* What the task asks *
What you return must match the data exactly, line for line.

* Dataset excerpt *

[Start of section]

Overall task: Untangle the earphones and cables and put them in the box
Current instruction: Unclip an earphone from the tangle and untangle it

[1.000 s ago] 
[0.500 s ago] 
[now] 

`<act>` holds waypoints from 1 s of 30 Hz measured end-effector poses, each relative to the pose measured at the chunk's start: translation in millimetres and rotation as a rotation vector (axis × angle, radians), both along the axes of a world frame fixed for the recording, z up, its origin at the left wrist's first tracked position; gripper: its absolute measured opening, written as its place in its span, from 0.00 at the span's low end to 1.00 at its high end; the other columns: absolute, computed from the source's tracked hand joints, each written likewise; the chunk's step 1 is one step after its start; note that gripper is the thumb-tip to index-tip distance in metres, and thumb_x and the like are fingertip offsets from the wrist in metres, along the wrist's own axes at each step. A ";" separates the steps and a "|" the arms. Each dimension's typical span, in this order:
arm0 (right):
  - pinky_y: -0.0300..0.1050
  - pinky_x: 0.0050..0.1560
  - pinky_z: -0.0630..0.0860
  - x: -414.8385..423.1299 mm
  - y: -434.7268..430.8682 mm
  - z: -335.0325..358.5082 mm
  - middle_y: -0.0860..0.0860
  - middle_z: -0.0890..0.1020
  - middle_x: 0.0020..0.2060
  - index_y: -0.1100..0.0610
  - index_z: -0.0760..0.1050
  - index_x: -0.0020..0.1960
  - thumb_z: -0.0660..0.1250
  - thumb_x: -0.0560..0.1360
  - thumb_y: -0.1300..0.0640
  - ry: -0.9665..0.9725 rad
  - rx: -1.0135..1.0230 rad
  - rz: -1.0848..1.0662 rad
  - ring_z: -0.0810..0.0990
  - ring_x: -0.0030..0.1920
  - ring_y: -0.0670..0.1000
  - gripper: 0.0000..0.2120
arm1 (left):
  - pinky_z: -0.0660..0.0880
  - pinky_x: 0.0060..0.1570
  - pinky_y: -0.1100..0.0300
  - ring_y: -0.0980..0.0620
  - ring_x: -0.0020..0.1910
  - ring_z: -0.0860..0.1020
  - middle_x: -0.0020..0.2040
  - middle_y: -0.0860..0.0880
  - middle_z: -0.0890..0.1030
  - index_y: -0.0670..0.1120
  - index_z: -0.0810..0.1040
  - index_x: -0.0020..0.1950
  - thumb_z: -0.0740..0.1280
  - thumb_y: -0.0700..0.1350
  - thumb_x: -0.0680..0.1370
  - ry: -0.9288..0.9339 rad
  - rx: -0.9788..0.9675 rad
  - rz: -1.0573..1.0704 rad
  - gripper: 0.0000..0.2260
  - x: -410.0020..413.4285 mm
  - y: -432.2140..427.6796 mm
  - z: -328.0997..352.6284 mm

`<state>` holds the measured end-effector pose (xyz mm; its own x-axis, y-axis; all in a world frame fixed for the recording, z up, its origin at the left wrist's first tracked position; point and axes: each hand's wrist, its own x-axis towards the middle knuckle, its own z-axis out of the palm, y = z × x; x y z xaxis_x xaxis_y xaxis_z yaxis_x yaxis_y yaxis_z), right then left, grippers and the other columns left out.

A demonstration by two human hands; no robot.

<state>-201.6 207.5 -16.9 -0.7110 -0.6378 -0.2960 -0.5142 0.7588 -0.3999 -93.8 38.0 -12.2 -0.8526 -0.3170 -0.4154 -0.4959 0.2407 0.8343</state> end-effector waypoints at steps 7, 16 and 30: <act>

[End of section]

* Exercise answer *
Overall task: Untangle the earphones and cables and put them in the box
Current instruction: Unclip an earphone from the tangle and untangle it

[1.000 s ago] 
[0.500 s ago] 
[now] 

`<act>` holds waypoints from 1 s of 30 Hz measured end-effector poses, each relative to the pose measured at the chunk's start: translation in millimetres and rotation as a rotation vector (axis × angle, radians), both along the axes of a world frame fixed for the recording, z up, its origin at the left wrist's first tracked position; gripper: its absolute measured opening, written as its place in its span, from 0.00 at the span's low end to 1.00 at its high end; the other columns: absolute, computed from the source's tracked hand joints, each written likewise; the chunk's step 1 is one step after its start; note that gripper is the thumb-tip to index-tip distance in metres, and thumb_x and the like are fingertip offsets from the wrist in metres, along the wrist's own axes at each step. A ";" separates the steps and a "|" the arms. Each dimension's typical span, in this order:
arm0 (right):
  - pinky_y: -0.0300..0.1050
  - pinky_x: 0.0050..0.1560
  - pinky_z: -0.0630..0.0860
  - x: -414.8385..423.1299 mm
  - y: -434.7268..430.8682 mm
  - z: -335.0325..358.5082 mm
  - middle_y: -0.0860..0.0860
  - middle_z: -0.0890..0.1020
  - middle_x: 0.0020..0.2060
  - index_y: -0.1100..0.0610
  - index_z: -0.0760..0.1050
  - index_x: -0.0020..0.1960
  - thumb_z: -0.0660..0.1250
  - thumb_x: -0.0560..0.1360
  - thumb_y: -0.1300..0.0640
  - ry: -0.9665..0.9725 rad
  - rx: -1.0135..1.0230 rad
  - rz: -1.0848..1.0662 rad
  - ring_z: -0.0810..0.0990
  - ring_x: -0.0030..0.1920
  - ring_y: -0.0670..0.1000
  - gripper: 0.0000..0.2120
arm1 (left):
  - pinky_z: -0.0660..0.0880
  - pinky_x: 0.0060..0.1570
  - pinky_y: -0.1100..0.0300
  - ring_y: -0.0980..0.0620
  - ring_x: -0.0020..0.1910
  - ring_z: -0.0860..0.1020
  - middle_x: -0.0020..0.2040
  - middle_y: -0.0860..0.0880
  - middle_z: -0.0890..0.1030
  - index_y: -0.0670..0.1120
  - index_z: -0.0810..0.1040
  - index_x: -0.0020..0.1950
  - thumb_z: -0.0740..0.1280
  - thumb_y: -0.0700..0.1350
  - thumb_x: -0.0680..0.1370
  - ry: -0.9288..0.9339 rad
  - rx: -0.9788..0.9675 rad
  - rz: -1.0573..1.0704 rad
  - gripper: 0.0000..0.2260
  - x: -410.0020..413.4285 mm
  - y: -432.2140..427.6796 mm
  - z: -328.0997..352.6284 mm

`<state>` holds the measured end-effector pose (xyz mm; its own x-axis, y-axis; all in a world frame fixed for the recording, z up, its origin at the left wrist's first tracked position; point and axes: each hand's wrist, its own x-axis towards the middle knuckle, its own z-axis out of the palm, y = z × x; x y z xaxis_x xaxis_y xaxis_z yaxis_x yaxis_y yaxis_z), right then left, grippers and the other columns left out.

A demonstration by two human hands; no robot.

<state>-201.6 207.5 -16.9 -0.7110 -0.6378 -0.2960 -0.5142 0.7588 -0.3999 -93.8 38.0 -12.2 -0.8526 -0.3170 -0.4154 -0.4959 0.2407 0.8343</state> end-effector waypoints at steps 7, 16 and 30: <act>

Nothing more belongs to this exercise.